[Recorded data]
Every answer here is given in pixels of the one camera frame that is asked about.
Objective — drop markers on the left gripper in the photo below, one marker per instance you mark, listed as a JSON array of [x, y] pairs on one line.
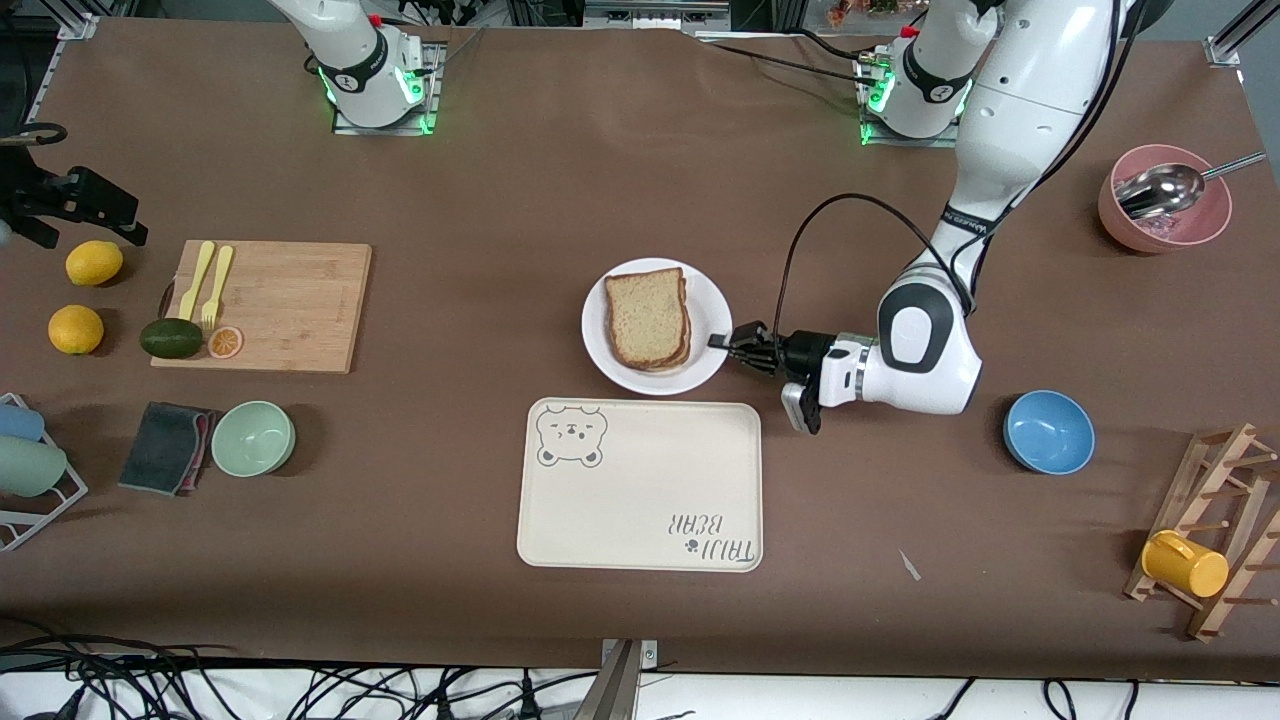
[[803, 352]]

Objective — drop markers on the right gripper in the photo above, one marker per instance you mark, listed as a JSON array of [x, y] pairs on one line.
[[82, 195]]

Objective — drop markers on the brown bread slice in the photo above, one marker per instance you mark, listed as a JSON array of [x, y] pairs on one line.
[[645, 318]]

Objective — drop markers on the white round plate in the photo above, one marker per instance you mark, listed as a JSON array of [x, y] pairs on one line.
[[600, 345]]

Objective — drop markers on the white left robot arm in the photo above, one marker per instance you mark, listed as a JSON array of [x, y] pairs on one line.
[[1030, 100]]

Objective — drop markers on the sandwich base bread slice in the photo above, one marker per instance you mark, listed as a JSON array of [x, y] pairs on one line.
[[687, 340]]

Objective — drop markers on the yellow lemon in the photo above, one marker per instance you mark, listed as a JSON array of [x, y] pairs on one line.
[[94, 262], [76, 329]]

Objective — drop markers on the yellow plastic knife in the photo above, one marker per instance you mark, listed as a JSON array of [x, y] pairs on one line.
[[198, 270]]

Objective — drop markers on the yellow plastic fork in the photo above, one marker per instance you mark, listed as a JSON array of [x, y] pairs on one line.
[[218, 275]]

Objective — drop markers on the green avocado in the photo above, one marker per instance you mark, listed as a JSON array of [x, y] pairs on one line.
[[170, 338]]

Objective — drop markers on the cream bear print tray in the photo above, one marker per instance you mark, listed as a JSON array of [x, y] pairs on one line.
[[650, 480]]

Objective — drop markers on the orange slice toy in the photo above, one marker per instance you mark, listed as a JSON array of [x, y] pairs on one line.
[[224, 343]]

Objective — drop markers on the bamboo cutting board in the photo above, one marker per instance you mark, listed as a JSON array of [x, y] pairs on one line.
[[290, 305]]

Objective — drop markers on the light blue cup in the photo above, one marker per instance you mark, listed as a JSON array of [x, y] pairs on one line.
[[20, 422]]

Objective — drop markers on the folded grey cloth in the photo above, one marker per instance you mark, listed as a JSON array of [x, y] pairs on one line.
[[160, 448]]

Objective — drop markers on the mint green bowl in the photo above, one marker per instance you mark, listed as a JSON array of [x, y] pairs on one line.
[[252, 438]]

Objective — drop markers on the small white paper scrap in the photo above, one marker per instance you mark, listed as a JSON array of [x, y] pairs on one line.
[[908, 565]]

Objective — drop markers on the sage green cup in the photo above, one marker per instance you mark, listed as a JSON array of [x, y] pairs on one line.
[[30, 466]]

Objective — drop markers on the blue bowl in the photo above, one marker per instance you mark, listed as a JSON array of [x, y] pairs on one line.
[[1048, 432]]

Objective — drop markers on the pink bowl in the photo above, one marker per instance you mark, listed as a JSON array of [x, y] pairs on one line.
[[1120, 235]]

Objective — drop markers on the clear ice pieces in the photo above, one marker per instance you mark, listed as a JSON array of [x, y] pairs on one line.
[[1160, 228]]

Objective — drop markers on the metal scoop spoon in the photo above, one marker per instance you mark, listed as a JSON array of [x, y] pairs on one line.
[[1165, 188]]

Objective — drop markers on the wooden cup rack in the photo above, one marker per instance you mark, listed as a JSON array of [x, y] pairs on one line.
[[1215, 470]]

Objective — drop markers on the yellow mug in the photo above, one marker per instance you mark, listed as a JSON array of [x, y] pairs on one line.
[[1185, 565]]

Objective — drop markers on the aluminium frame post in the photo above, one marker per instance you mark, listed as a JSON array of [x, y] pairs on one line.
[[1225, 48], [75, 25]]

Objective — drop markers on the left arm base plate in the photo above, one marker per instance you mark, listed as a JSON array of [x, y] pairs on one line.
[[915, 142]]

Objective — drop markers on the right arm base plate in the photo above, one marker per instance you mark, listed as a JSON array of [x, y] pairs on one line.
[[432, 95]]

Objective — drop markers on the metal table edge bracket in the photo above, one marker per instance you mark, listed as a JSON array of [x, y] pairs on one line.
[[620, 690]]

Work instruction: Print the data above exactly; drop every picture.

Result:
Every answer here is given in pixels of the one camera frame that is asked about.
Objective — drop markers on the left gripper in the photo below, one marker per instance you mark, listed as a JSON array of [x, y] pairs on one line.
[[803, 352]]

Objective — drop markers on the right gripper in the photo above, one marker per instance you mark, listed as a JSON array of [x, y] pairs on one line.
[[82, 195]]

Objective — drop markers on the brown bread slice in the photo above, one marker per instance you mark, listed as a JSON array of [x, y] pairs on one line.
[[645, 318]]

Objective — drop markers on the white round plate in the photo above, one marker per instance you mark, listed as a JSON array of [x, y] pairs on one line.
[[600, 345]]

Objective — drop markers on the white left robot arm in the photo above, one marker per instance you mark, listed as a JSON array of [x, y] pairs on one line.
[[1030, 100]]

Objective — drop markers on the sandwich base bread slice in the photo above, one marker per instance you mark, listed as a JSON array of [x, y] pairs on one line.
[[687, 340]]

Objective — drop markers on the yellow lemon in the photo above, one marker per instance you mark, listed as a JSON array of [x, y] pairs on one line.
[[94, 262], [76, 329]]

Objective — drop markers on the yellow plastic knife in the photo above, one marker per instance you mark, listed as a JSON array of [x, y] pairs on one line.
[[198, 270]]

Objective — drop markers on the yellow plastic fork in the photo above, one marker per instance you mark, listed as a JSON array of [x, y] pairs on one line.
[[218, 275]]

Objective — drop markers on the green avocado in the photo above, one marker per instance you mark, listed as a JSON array of [x, y] pairs on one line.
[[170, 338]]

Objective — drop markers on the cream bear print tray in the photo above, one marker per instance you mark, listed as a JSON array of [x, y] pairs on one line.
[[650, 480]]

Objective — drop markers on the orange slice toy in the photo above, one marker per instance you mark, listed as a JSON array of [x, y] pairs on one line.
[[224, 343]]

Objective — drop markers on the bamboo cutting board in the photo above, one marker per instance you mark, listed as a JSON array of [x, y] pairs on one line.
[[290, 305]]

Objective — drop markers on the light blue cup in the photo above, one marker per instance you mark, listed as a JSON array of [x, y] pairs on one line.
[[20, 422]]

Objective — drop markers on the folded grey cloth in the photo above, one marker per instance you mark, listed as a JSON array of [x, y] pairs on one line.
[[160, 448]]

Objective — drop markers on the mint green bowl in the photo above, one marker per instance you mark, listed as a JSON array of [x, y] pairs on one line.
[[252, 438]]

Objective — drop markers on the small white paper scrap in the photo above, one marker per instance you mark, listed as a JSON array of [x, y] pairs on one line.
[[908, 565]]

Objective — drop markers on the sage green cup in the photo above, one marker per instance you mark, listed as a JSON array of [x, y] pairs on one line.
[[30, 466]]

Objective — drop markers on the blue bowl in the photo above, one marker per instance you mark, listed as a JSON array of [x, y] pairs on one line.
[[1048, 432]]

Objective — drop markers on the pink bowl in the photo above, one marker per instance you mark, listed as a JSON array of [x, y] pairs on one line.
[[1120, 235]]

Objective — drop markers on the clear ice pieces in the photo above, one marker per instance you mark, listed as a JSON array of [x, y] pairs on one line.
[[1160, 228]]

Objective — drop markers on the metal scoop spoon in the photo above, one marker per instance you mark, listed as a JSON array of [x, y] pairs on one line.
[[1165, 188]]

Objective — drop markers on the wooden cup rack in the photo above, one marker per instance you mark, listed as a JSON array of [x, y] pairs on one line.
[[1215, 470]]

Objective — drop markers on the yellow mug in the photo above, one marker per instance you mark, listed as a JSON array of [x, y] pairs on one line.
[[1185, 565]]

Objective — drop markers on the aluminium frame post in the photo above, one marker per instance you mark, listed as a JSON array of [x, y] pairs on one line.
[[1225, 48], [75, 25]]

Objective — drop markers on the left arm base plate in the photo above, one marker per instance you mark, listed as a JSON array of [x, y] pairs on one line.
[[915, 142]]

Objective — drop markers on the right arm base plate in the photo above, one marker per instance you mark, listed as a JSON array of [x, y] pairs on one line.
[[432, 95]]

Objective — drop markers on the metal table edge bracket in the photo above, one marker per instance you mark, listed as a JSON array of [x, y] pairs on one line.
[[620, 690]]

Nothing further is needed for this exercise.